* _How to complete this task_
Every line of the material is to be given again exactly.

* _Materials provided_
★ ★ ★ ★
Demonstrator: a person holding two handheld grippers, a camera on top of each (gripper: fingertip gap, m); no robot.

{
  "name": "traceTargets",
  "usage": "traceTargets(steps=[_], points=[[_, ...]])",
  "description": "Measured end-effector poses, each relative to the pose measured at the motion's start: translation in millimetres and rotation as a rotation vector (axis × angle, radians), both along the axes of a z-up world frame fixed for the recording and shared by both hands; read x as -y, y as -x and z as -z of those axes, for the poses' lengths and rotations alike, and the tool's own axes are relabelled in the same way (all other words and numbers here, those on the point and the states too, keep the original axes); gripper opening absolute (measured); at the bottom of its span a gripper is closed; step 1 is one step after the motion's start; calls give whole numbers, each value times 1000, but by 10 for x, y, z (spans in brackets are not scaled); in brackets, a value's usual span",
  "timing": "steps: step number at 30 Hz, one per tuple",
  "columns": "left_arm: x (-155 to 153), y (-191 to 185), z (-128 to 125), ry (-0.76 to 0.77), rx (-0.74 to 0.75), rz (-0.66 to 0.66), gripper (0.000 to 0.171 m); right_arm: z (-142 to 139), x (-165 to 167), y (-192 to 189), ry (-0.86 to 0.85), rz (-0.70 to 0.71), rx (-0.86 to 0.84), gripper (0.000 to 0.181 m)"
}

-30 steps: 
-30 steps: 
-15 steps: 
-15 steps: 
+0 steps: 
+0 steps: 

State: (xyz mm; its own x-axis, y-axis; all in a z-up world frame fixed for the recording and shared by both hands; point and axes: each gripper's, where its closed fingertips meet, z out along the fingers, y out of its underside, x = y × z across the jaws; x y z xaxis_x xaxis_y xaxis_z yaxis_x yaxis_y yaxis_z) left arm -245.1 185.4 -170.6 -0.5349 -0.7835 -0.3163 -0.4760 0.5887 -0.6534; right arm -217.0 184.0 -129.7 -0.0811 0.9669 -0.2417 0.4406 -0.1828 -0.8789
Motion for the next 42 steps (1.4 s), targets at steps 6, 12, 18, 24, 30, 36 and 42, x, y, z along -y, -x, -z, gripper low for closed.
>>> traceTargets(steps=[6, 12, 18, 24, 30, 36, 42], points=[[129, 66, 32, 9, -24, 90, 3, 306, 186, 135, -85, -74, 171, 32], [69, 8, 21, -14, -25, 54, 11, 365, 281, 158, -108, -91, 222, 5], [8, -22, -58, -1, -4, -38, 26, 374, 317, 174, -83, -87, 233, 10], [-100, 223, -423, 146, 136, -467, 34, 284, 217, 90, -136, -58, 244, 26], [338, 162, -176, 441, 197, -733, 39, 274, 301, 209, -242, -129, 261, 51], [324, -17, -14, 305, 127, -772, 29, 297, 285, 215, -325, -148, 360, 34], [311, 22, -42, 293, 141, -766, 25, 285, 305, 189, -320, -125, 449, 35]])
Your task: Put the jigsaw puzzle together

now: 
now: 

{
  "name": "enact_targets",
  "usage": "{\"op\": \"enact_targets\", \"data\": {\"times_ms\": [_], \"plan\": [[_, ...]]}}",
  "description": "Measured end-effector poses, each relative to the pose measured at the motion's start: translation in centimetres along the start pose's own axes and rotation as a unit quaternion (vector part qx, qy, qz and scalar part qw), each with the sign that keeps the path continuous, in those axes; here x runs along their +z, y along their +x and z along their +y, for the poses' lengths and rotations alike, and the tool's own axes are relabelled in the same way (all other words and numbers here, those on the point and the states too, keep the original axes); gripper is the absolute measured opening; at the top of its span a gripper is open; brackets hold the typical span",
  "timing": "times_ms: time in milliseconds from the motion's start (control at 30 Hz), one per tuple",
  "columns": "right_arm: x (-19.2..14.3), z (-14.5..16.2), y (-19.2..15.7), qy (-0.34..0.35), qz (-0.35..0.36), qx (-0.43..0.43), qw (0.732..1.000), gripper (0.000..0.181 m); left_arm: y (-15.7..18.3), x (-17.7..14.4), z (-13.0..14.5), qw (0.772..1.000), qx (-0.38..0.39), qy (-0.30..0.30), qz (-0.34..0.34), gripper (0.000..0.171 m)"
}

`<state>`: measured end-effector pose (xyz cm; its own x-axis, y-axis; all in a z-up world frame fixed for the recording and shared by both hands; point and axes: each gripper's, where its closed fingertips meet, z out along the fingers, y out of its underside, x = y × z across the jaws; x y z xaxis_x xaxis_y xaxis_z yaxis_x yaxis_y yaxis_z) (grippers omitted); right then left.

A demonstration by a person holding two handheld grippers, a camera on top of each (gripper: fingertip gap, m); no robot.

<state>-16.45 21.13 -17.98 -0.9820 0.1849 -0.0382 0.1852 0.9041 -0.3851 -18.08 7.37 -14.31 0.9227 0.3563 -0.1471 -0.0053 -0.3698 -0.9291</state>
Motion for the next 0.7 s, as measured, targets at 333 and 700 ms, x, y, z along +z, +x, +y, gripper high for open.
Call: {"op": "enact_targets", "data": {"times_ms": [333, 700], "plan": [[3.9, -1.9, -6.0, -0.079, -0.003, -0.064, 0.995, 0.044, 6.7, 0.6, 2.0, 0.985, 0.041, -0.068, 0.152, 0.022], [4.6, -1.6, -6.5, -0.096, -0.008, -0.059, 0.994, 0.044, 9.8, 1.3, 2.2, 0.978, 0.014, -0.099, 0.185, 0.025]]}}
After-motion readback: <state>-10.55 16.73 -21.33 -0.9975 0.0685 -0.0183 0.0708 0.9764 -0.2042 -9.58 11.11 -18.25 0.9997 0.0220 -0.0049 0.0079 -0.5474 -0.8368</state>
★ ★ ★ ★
* _Solution for this task_
Demonstrator: a person holding two handheld grippers, a camera on top of each (gripper: fingertip gap, m); no robot.

{
  "name": "traceTargets",
  "usage": "traceTargets(steps=[_], points=[[_, ...]])",
  "description": "Measured end-effector poses, each relative to the pose measured at the motion's start: translation in millimetres and rotation as a rotation vector (axis × angle, radians), both along the axes of a z-up world frame fixed for the recording and shared by both hands; read x as -y, y as -x and z as -z of those axes, for the poses' lengths and rotations alike, and the tool's own axes are relabelled in the same way (all other words and numbers here, those on the point and the states too, keep the original axes); gripper opening absolute (measured); at the bottom of its span a gripper is closed; step 1 is one step after the motion's start; calls give whole numbers, each value times 1000, but by 10 for x, y, z (spans in brackets are not scaled); in brackets, a value's usual span",
  "timing": "steps: step number at 30 Hz, one per tuple",
  "columns": "left_arm: x (-155 to 153), y (-191 to 185), z (-128 to 125), ry (-0.76 to 0.77), rx (-0.74 to 0.75), rz (-0.66 to 0.66), gripper (0.000 to 0.171 m); right_arm: z (-142 to 139), x (-165 to 167), y (-192 to 189), ry (-0.86 to 0.85), rz (-0.70 to 0.71), rx (-0.86 to 0.84), gripper (0.000 to 0.181 m)"
}

-30 steps: 
-30 steps: 
-15 steps: 
-15 steps: 
+0 steps: 
+0 steps: 

State: (xyz mm; its own x-axis, y-axis; all in a z-up world frame fixed for the recording and shared by both hands; point and axes: each gripper's, where its closed fingertips meet, z out along the fingers, y out of its underside, x = y × z across the jaws; x y z xaxis_x xaxis_y xaxis_z yaxis_x yaxis_y yaxis_z) left arm -245.1 185.4 -170.6 -0.5349 -0.7835 -0.3163 -0.4760 0.5887 -0.6534; right arm -217.0 184.0 -129.7 -0.0811 0.9669 -0.2417 0.4406 -0.1828 -0.8789
Motion for the next 42 steps (1.4 s), targets at steps 6, 12, 18, 24, 30, 36 and 42, x, y, z along -y, -x, -z, gripper low for closed.
>>> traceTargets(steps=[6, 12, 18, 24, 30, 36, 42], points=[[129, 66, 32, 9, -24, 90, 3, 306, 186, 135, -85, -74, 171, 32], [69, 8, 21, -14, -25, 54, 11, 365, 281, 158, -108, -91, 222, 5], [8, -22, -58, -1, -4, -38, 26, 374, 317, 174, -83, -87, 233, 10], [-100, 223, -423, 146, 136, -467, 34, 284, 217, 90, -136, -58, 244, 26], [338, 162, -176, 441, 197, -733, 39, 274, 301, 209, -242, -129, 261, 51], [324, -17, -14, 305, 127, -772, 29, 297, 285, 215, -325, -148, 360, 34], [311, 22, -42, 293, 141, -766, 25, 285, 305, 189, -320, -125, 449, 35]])
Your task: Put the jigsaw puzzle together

now: 
now: 

{
  "name": "enact_targets",
  "usage": "{\"op\": \"enact_targets\", \"data\": {\"times_ms\": [_], \"plan\": [[_, ...]]}}",
  "description": "Measured end-effector poses, each relative to the pose measured at the motion's start: translation in centimetres along the start pose's own axes and rotation as a unit quaternion (vector part qx, qy, qz and scalar part qw), each with the sign that keeps the path continuous, in those axes; here x runs along their +z, y along their +x and z along their +y, for the poses' lengths and rotations alike, and the tool's own axes are relabelled in the same way (all other words and numbers here, those on the point and the states too, keep the original axes); gripper is the absolute measured opening; at the top of its span a gripper is open; brackets hold the typical span",
  "timing": "times_ms: time in milliseconds from the motion's start (control at 30 Hz), one per tuple",
  "columns": "right_arm: x (-19.2..14.3), z (-14.5..16.2), y (-19.2..15.7), qy (-0.34..0.35), qz (-0.35..0.36), qx (-0.43..0.43), qw (0.732..1.000), gripper (0.000..0.181 m); left_arm: y (-15.7..18.3), x (-17.7..14.4), z (-13.0..14.5), qw (0.772..1.000), qx (-0.38..0.39), qy (-0.30..0.30), qz (-0.34..0.34), gripper (0.000..0.171 m)"
}

`<state>`: measured end-effector pose (xyz cm; its own x-axis, y-axis; all in a z-up world frame fixed for the recording and shared by both hands; point and axes: each gripper's, where its closed fingertips meet, z out along the fingers, y out of its underside, x = y × z across the jaws; x y z xaxis_x xaxis_y xaxis_z yaxis_x yaxis_y yaxis_z) (grippers omitted); right then left.

A demonstration by a person holding two handheld grippers, a camera on top of each (gripper: fingertip gap, m); no robot.

<state>-16.45 21.13 -17.98 -0.9820 0.1849 -0.0382 0.1852 0.9041 -0.3851 -18.08 7.37 -14.31 0.9227 0.3563 -0.1471 -0.0053 -0.3698 -0.9291</state>
Motion for the next 0.7 s, as measured, targets at 333 and 700 ms, x, y, z along +z, +x, +y, gripper high for open.
Call: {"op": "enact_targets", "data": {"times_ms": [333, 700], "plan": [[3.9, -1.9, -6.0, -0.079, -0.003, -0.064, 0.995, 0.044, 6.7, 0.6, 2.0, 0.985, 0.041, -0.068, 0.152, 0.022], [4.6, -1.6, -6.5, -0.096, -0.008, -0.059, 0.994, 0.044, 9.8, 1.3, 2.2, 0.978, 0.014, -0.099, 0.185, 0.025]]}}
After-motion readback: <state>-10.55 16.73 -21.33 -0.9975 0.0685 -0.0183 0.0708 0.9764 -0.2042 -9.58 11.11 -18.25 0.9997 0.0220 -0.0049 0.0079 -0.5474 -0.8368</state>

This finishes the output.